## Activity:
Output exactly the lines below, starting with the line that has "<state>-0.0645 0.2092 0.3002" and going on through the line that has "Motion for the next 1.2", both included, and no other lines.

(Stored records)
Start of Block

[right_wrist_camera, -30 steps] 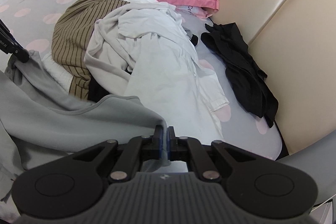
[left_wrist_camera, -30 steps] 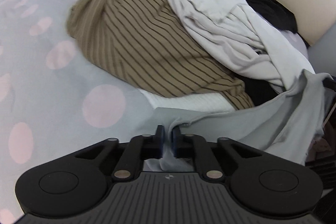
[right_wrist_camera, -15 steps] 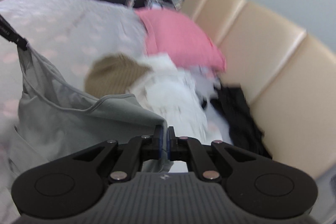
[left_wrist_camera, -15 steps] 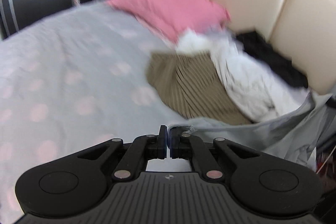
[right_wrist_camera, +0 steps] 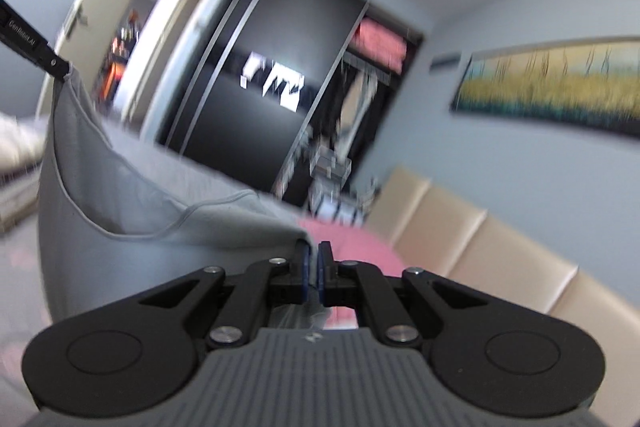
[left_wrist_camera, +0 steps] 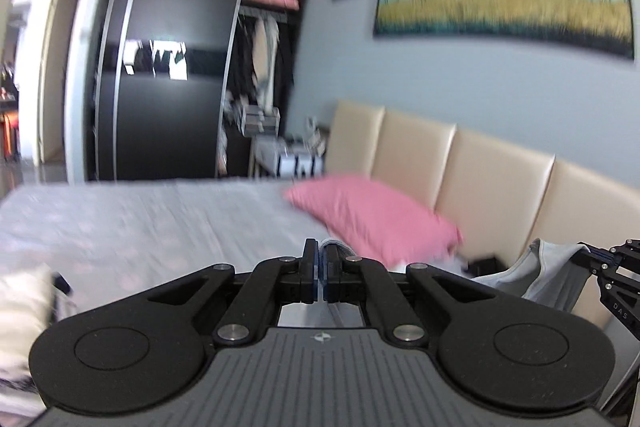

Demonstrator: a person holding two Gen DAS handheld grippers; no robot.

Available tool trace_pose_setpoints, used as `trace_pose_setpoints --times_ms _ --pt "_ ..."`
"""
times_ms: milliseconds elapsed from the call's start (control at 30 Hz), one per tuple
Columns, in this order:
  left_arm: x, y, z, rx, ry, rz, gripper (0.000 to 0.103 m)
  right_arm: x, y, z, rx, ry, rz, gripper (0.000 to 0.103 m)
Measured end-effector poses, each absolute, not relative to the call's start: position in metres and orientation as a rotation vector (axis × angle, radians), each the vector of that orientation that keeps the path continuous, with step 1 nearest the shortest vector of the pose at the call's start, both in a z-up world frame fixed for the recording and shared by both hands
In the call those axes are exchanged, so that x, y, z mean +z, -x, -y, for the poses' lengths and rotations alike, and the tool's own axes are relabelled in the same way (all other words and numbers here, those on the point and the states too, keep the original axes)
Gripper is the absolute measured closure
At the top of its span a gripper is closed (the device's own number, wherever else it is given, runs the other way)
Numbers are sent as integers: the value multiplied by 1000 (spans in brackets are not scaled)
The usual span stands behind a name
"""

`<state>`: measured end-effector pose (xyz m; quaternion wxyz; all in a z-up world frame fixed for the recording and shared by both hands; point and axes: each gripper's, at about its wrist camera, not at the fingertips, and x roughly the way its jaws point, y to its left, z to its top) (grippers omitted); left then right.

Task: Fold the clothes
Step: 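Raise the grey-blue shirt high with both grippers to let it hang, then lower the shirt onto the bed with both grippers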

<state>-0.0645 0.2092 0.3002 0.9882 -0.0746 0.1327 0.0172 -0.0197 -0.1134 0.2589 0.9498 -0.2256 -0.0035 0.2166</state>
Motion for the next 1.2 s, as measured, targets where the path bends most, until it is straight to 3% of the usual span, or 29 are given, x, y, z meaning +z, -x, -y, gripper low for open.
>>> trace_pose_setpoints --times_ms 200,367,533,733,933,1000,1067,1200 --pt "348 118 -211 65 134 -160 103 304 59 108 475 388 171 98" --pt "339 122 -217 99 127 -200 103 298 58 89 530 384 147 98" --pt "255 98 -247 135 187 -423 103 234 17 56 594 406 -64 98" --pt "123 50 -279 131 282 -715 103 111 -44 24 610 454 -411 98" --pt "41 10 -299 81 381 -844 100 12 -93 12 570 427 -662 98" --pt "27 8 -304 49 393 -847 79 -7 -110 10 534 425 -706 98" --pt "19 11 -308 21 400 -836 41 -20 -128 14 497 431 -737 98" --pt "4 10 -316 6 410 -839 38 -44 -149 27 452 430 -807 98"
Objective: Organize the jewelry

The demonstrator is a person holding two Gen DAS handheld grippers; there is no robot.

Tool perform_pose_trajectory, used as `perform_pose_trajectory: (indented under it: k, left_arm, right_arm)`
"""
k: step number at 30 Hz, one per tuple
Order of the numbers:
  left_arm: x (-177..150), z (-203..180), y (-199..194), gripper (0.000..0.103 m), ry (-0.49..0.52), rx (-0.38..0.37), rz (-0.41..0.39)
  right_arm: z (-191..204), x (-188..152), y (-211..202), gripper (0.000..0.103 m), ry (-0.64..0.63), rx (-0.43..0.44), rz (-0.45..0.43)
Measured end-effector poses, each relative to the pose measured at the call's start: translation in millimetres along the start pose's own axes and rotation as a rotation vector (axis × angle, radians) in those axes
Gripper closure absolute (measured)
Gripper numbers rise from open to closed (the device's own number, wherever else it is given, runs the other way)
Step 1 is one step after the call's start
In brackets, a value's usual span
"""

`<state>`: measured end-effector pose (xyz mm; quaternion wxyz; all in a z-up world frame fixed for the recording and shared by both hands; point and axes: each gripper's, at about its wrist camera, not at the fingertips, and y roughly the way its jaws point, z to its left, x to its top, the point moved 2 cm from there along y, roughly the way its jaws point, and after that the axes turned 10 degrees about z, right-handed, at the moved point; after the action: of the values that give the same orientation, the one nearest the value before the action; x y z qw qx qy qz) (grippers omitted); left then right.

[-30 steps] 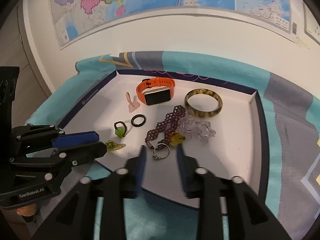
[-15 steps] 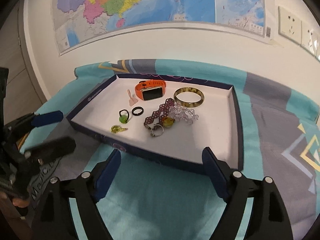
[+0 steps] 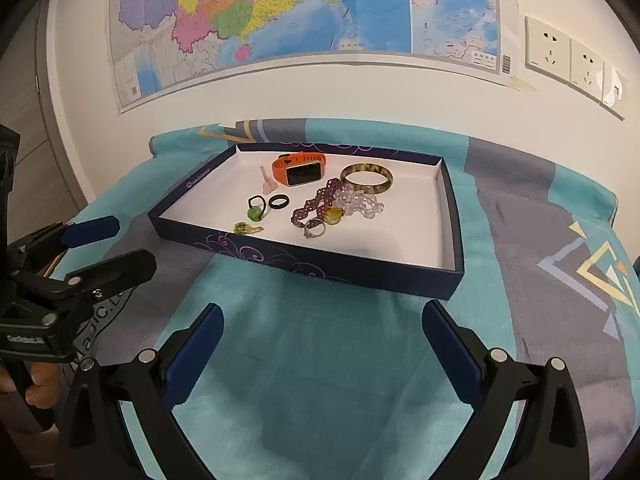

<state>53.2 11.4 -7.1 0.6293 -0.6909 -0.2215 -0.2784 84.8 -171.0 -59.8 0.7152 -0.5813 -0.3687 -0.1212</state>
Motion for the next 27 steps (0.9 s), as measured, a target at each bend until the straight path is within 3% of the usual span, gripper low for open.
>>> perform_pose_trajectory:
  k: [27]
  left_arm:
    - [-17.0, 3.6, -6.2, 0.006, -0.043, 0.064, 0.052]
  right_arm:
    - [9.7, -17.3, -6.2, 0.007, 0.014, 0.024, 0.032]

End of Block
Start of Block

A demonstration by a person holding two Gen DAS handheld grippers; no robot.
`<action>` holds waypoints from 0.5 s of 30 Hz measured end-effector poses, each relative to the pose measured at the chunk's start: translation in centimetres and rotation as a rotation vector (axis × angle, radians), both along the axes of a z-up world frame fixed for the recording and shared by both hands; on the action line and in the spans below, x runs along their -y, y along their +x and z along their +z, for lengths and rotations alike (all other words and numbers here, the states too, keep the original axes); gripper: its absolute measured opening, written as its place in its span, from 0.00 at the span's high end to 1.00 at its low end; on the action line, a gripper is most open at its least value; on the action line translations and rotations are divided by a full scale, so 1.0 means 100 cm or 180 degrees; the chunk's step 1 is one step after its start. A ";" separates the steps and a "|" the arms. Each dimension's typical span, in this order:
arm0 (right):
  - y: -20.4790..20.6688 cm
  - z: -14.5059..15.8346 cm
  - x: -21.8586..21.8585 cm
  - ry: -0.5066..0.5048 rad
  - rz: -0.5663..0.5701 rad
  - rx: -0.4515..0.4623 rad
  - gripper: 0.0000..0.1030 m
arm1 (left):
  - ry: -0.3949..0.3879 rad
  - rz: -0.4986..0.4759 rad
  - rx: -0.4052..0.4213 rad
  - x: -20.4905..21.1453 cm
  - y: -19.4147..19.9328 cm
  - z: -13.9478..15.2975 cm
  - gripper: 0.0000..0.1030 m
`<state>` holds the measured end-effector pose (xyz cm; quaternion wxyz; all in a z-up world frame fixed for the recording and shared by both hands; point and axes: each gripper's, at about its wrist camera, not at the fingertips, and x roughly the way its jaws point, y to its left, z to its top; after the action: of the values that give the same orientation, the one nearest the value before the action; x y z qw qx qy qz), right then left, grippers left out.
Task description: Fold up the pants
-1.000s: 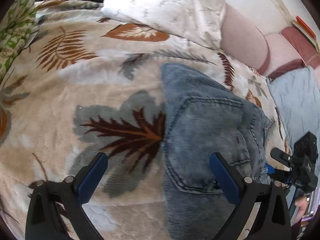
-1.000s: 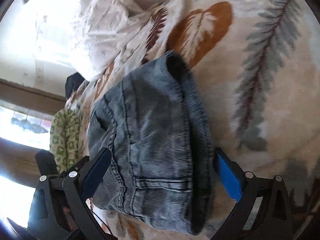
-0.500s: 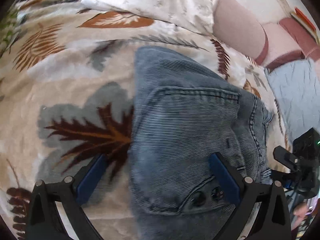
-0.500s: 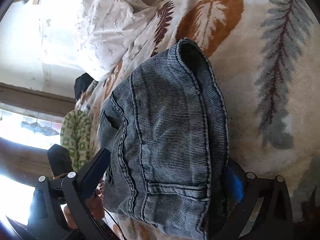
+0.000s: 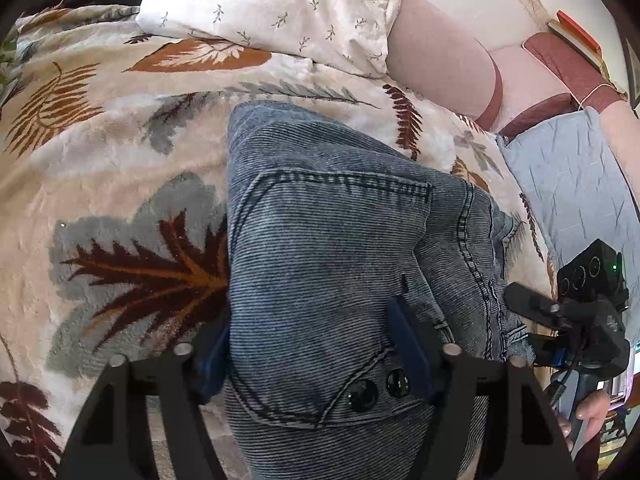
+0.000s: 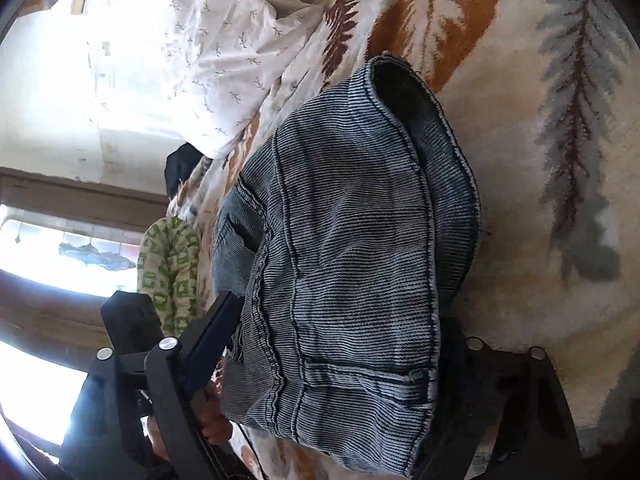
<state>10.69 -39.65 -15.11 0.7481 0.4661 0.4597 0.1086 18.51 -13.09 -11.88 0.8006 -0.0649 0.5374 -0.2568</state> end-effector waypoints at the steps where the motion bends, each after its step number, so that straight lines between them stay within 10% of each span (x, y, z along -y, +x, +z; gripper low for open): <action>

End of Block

## Result of this exercise:
<state>-0.0645 0.2092 0.3002 0.9882 -0.0746 0.1327 0.0172 -0.0197 -0.1134 0.2589 0.9498 -0.2256 -0.0035 0.2166</state>
Motion for the next 1.2 s, as measured, targets where the path bends most, until it is straight to 3% of the usual span, or 29 are given, x, y, z meaning +z, -x, -y, gripper low for open.

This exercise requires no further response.